◆ Instructions for the task
Exact reproduction, images excluded: write out the records below.

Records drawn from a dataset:
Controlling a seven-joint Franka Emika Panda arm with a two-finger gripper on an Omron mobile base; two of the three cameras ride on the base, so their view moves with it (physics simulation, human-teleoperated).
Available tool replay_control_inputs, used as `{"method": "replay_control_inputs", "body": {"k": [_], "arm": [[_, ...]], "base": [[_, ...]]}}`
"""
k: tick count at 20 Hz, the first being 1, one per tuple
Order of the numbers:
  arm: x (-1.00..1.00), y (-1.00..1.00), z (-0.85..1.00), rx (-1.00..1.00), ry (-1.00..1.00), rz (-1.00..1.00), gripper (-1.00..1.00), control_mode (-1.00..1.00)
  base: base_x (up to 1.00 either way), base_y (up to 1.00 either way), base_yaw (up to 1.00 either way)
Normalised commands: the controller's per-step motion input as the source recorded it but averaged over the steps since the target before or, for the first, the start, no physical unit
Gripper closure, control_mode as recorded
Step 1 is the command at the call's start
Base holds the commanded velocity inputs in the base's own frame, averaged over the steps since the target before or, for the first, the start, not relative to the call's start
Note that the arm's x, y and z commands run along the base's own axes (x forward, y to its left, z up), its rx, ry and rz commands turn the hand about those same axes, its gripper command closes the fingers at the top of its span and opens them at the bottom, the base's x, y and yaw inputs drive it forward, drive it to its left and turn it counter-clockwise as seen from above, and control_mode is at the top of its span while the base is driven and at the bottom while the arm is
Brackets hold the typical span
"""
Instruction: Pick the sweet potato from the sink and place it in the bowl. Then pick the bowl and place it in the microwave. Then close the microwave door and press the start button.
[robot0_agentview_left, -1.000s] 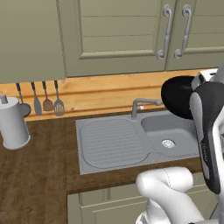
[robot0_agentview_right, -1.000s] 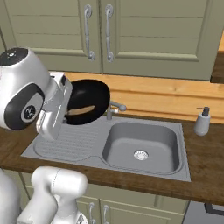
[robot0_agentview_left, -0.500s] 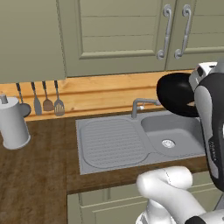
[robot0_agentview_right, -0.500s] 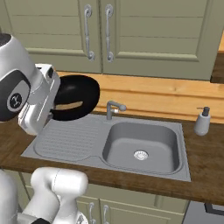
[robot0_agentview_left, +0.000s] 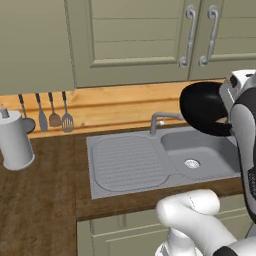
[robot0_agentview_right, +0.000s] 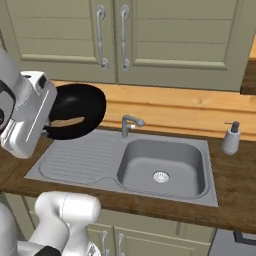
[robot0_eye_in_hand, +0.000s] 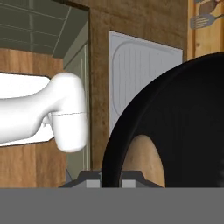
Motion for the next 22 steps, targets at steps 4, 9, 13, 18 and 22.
{"method": "replay_control_inputs", "body": {"k": [4,9,13,18,22], "arm": [[0.00,0.00,0.00,0.00,0.00,0.00,1.00,1.00],[0.00,0.00,0.00,0.00,0.00,0.00,1.00,1.00],[0.00,0.00,0.00,0.00,0.00,0.00,1.00,1.00],[0.00,0.00,0.00,0.00,0.00,0.00,1.00,1.00],[0.00,0.00,0.00,0.00,0.00,0.00,1.00,1.00]], "base": [[-0.45,-0.54,-0.01],[-0.55,-0.72,-0.27],[0.00,-0.09,-0.86],[0.00,0.00,-1.00],[0.00,0.00,-1.00]]}}
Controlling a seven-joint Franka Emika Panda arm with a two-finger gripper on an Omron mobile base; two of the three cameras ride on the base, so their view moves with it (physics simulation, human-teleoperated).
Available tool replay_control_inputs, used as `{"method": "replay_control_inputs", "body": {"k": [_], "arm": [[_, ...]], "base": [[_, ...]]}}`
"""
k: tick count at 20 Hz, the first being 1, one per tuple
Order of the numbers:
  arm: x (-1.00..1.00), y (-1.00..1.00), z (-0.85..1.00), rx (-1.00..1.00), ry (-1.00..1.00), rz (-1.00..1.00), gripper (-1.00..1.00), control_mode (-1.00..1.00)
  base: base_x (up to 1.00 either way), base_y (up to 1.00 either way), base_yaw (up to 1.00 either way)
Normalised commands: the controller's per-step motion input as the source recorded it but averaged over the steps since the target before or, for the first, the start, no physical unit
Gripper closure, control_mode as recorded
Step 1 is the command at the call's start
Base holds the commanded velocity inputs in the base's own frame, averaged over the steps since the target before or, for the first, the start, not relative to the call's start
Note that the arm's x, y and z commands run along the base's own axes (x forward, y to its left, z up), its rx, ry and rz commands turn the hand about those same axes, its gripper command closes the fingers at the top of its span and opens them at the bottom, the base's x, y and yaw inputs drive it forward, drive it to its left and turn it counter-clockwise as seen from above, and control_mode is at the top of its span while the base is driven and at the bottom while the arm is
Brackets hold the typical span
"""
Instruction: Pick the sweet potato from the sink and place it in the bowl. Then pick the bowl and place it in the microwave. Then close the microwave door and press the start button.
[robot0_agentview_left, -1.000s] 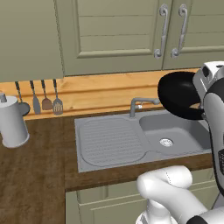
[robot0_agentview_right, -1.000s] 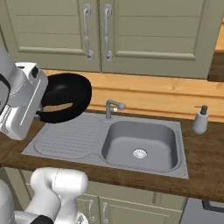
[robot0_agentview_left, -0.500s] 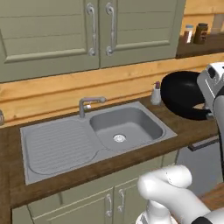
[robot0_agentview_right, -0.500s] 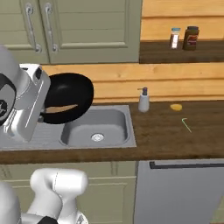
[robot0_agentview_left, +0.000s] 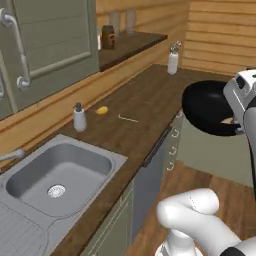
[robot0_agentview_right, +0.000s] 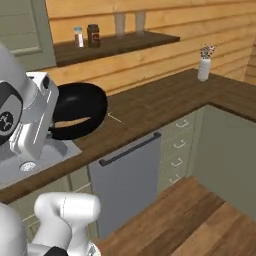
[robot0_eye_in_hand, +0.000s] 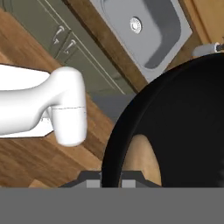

◆ Response
Controlling a seven-joint Franka Emika Panda arm with a two-finger gripper on an Omron mobile base; two of the three cameras ride on the base, so their view moves with it (physics simulation, human-teleoperated).
Available tool replay_control_inputs, used as `{"method": "replay_control_inputs", "body": {"k": [_], "arm": [[_, ...]], "base": [[_, ...]]}}`
"""
k: tick count at 20 Hz, the first being 1, one per tuple
Order of the numbers:
  arm: x (-1.00..1.00), y (-1.00..1.00), z (-0.85..1.00), rx (-1.00..1.00), ry (-1.00..1.00), rz (-1.00..1.00), gripper (-1.00..1.00), control_mode (-1.00..1.00)
  base: base_x (up to 1.00 either way), base_y (up to 1.00 either way), base_yaw (up to 1.00 either way)
Normalised commands: the controller's per-step motion input as the source recorded it but averaged over the steps since the target before or, for the first, the start, no physical unit
Gripper closure, control_mode as recorded
Step 1 is the command at the call's start
Base holds the commanded velocity inputs in the base's own frame, averaged over the steps since the target before or, for the first, the start, not relative to the call's start
Note that the arm's x, y and z commands run along the base's own axes (x forward, y to its left, z up), its rx, ry and rz commands turn the hand about those same axes, its gripper command closes the fingers at the top of its span and opens them at the bottom, the base's x, y and yaw inputs drive it forward, drive it to its left and turn it counter-clockwise as seen from above, and control_mode is at the top of its span while the base is driven and at the bottom while the arm is
Brackets hold the typical span
"""
Instruction: Pick the sweet potato from the sink and place it in the bowl. Then pick the bowl and place it in the microwave. Then close the microwave door and press the start button.
[robot0_agentview_left, -1.000s] 
[robot0_agentview_right, -1.000s] 
[robot0_agentview_left, -0.500s] 
[robot0_agentview_right, -0.500s] 
[robot0_agentview_left, +0.000s] 
[robot0_agentview_right, +0.000s] 
[robot0_eye_in_hand, +0.000s] 
Motion for the next 22 steps, targets at steps 4, 9, 13, 18 and 22.
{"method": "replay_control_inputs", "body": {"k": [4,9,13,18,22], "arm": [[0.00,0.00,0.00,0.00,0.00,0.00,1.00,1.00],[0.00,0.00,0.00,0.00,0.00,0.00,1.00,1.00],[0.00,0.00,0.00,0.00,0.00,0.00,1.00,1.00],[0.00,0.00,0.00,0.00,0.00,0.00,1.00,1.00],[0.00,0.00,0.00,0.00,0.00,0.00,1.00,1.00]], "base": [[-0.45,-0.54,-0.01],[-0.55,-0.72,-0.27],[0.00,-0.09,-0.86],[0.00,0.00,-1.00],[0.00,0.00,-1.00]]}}
Controlling a seven-joint Franka Emika Panda arm with a two-finger gripper on an Omron mobile base; two of the three cameras ride on the base, so their view moves with it (physics simulation, human-teleoperated).
Available tool replay_control_inputs, used as `{"method": "replay_control_inputs", "body": {"k": [_], "arm": [[_, ...]], "base": [[_, ...]]}}`
"""
k: tick count at 20 Hz, the first being 1, one per tuple
Order of the numbers:
  arm: x (-1.00..1.00), y (-1.00..1.00), z (-0.85..1.00), rx (-1.00..1.00), ry (-1.00..1.00), rz (-1.00..1.00), gripper (-1.00..1.00), control_mode (-1.00..1.00)
  base: base_x (up to 1.00 either way), base_y (up to 1.00 either way), base_yaw (up to 1.00 either way)
Normalised commands: the controller's per-step motion input as the source recorded it but averaged over the steps since the target before or, for the first, the start, no physical unit
Gripper closure, control_mode as recorded
Step 1 is the command at the call's start
Base holds the commanded velocity inputs in the base's own frame, averaged over the steps since the target before or, for the first, the start, not relative to the call's start
Note that the arm's x, y and z commands run along the base's own axes (x forward, y to its left, z up), its rx, ry and rz commands turn the hand about those same axes, its gripper command closes the fingers at the top of its span and opens them at the bottom, the base's x, y and yaw inputs drive it forward, drive it to its left and turn it counter-clockwise as seen from above, and control_mode is at the top of its span while the base is driven and at the bottom while the arm is
Brackets hold the typical span
"""
Instruction: Pick the sweet potato from the sink and place it in the bowl. Then pick the bowl and place it in the microwave. Then close the microwave door and press the start button.
[robot0_agentview_left, -1.000s] 
[robot0_agentview_right, -1.000s] 
[robot0_agentview_left, -0.500s] 
[robot0_agentview_right, -0.500s] 
[robot0_agentview_left, +0.000s] 
[robot0_agentview_right, +0.000s] 
[robot0_eye_in_hand, +0.000s] 

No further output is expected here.